» Work instructions
Return every line below in which "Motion" appears.

» Collected data
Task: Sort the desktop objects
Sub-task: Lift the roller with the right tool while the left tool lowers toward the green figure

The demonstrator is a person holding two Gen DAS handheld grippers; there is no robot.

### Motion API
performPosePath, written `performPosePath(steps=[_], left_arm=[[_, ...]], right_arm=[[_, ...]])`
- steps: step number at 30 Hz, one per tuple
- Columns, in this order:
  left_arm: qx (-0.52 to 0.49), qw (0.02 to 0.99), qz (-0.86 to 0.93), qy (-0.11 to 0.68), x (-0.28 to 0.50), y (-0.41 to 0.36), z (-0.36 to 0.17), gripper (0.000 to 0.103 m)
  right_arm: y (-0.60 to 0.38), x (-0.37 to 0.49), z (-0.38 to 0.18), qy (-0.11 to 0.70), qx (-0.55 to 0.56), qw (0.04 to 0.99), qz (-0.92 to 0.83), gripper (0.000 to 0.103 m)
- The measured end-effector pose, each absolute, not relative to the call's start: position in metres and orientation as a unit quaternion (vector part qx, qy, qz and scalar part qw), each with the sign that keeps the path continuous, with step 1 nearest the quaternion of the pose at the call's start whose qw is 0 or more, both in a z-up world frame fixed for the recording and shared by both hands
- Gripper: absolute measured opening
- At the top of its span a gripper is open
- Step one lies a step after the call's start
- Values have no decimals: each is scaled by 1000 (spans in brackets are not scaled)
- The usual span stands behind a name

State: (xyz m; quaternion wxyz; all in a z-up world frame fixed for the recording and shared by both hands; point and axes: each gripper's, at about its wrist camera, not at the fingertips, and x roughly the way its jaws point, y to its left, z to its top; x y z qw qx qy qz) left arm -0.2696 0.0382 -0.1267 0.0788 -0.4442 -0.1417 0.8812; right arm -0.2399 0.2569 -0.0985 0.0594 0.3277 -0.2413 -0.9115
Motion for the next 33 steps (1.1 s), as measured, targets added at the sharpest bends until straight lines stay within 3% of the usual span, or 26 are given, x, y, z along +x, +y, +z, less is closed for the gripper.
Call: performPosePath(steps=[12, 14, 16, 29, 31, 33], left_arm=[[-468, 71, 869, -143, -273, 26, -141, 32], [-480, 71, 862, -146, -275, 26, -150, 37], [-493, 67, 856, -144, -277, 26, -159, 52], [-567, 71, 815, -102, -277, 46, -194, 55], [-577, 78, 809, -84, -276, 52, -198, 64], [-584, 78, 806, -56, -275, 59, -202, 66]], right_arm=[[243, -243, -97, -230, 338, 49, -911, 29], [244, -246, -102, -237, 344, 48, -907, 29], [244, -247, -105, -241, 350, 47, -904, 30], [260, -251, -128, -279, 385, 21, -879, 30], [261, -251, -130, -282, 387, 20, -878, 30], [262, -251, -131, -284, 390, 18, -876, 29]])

» Finished exercise
### Motion API
Motion for the next 33 steps (1.1 s), as measured, targets added at the sharpest bends until straight lines stay within 3% of the usual span, or 26 are given, x, y, z along +x, +y, +z, less is closed for the gripper.

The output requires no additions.